_WHAT TO PRODUCE_:
Everything from the line containing "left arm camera" through the last line of the data below is to be retyped exactly, apart from the pictures.

_DATA SECTION_:
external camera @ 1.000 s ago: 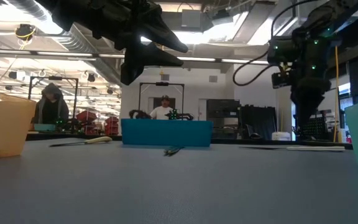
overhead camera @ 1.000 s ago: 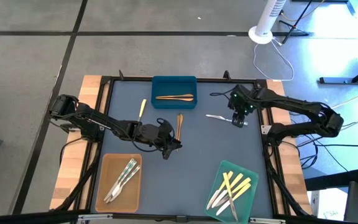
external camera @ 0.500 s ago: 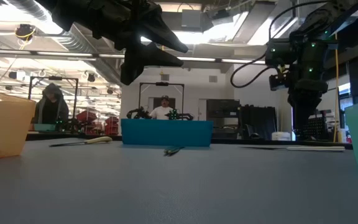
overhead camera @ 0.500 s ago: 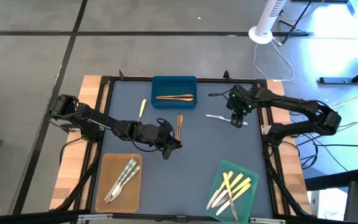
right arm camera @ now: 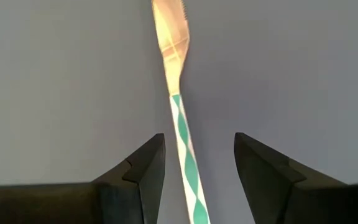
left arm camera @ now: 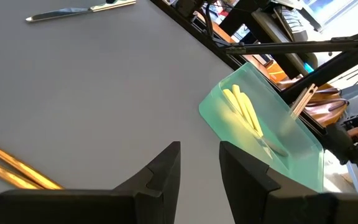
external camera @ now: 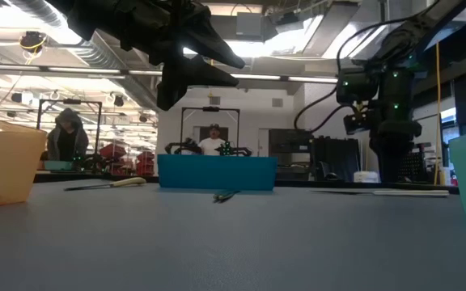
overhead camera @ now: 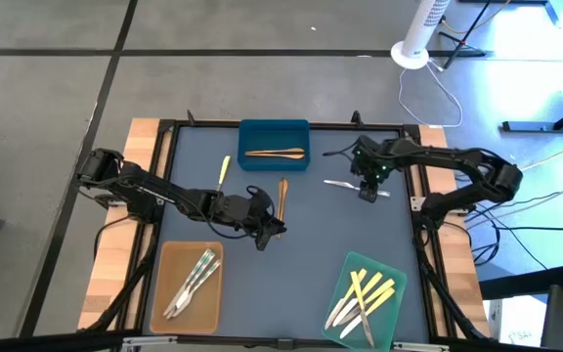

_EXERCISE OUTPUT_:
left arm camera @ now: 
external camera @ now: 
overhead camera @ now: 

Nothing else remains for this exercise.